Using the data below, copy every line that contains the word "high".

### Task input

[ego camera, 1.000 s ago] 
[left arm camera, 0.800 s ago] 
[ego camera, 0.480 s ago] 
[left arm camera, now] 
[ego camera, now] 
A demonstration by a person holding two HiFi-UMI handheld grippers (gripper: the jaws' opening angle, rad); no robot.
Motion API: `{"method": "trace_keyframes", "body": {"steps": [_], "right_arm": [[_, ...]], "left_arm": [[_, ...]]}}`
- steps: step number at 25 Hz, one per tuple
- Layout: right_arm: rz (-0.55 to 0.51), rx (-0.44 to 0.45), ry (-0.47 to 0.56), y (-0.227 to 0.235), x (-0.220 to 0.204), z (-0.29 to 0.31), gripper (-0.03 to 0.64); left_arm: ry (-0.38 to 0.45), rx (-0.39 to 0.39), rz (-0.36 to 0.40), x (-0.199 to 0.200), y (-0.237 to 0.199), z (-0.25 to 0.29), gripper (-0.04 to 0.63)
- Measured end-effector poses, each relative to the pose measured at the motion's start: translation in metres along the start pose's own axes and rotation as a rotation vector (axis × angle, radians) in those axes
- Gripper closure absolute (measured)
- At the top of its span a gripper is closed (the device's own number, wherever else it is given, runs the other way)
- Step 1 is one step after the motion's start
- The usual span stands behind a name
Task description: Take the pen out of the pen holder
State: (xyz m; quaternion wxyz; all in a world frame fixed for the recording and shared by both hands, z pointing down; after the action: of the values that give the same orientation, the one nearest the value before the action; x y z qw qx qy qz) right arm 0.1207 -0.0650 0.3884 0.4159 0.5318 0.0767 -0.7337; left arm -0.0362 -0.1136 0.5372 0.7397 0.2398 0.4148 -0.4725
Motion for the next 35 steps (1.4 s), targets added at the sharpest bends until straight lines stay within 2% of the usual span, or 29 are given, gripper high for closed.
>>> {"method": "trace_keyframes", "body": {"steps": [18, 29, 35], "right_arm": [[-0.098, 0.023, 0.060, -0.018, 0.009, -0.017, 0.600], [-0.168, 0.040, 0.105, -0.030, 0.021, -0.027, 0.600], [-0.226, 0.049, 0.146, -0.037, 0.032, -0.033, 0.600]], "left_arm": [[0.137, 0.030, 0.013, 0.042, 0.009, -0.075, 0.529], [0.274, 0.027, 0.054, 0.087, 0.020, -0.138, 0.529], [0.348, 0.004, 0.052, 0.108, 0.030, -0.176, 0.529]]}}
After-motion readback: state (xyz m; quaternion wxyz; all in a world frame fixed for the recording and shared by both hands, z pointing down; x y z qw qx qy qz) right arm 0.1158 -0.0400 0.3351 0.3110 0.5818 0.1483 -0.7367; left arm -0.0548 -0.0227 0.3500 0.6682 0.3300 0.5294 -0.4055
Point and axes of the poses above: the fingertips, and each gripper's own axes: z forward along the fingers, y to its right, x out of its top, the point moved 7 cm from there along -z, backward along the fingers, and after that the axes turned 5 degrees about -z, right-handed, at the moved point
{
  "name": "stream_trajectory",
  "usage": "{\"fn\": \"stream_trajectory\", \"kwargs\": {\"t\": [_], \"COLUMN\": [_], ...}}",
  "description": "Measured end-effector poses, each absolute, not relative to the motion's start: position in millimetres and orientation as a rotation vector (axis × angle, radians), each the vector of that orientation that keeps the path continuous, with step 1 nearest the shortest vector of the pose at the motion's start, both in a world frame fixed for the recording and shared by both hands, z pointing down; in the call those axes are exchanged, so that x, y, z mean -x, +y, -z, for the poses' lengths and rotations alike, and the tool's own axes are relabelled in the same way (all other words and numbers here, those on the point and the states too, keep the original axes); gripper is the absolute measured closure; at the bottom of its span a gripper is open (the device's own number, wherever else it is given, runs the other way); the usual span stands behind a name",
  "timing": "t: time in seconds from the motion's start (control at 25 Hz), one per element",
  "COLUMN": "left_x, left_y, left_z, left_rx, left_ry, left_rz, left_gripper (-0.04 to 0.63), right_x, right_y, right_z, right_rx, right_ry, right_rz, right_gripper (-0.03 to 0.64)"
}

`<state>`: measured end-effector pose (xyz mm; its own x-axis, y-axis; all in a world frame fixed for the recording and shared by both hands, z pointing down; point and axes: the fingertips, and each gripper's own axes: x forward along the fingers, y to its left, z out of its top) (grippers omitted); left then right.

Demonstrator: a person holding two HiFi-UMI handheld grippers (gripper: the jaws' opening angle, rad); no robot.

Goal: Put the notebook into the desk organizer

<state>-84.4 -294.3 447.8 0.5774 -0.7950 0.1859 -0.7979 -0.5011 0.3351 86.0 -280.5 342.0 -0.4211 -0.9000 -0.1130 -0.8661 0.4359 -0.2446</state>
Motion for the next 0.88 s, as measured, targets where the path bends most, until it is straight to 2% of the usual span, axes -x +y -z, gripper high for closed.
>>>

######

◆ **Completed task**
Motion for the next 35 steps (1.4 s), targets added at the sharpest bends until straight lines stay within 2% of the usual span, or 29 are given, gripper high for closed.
Motion for the next 0.88 s, as measured, targets where the path bends most, until it is straight to 2% of the usual span, axes -x +y -z, gripper high for closed.

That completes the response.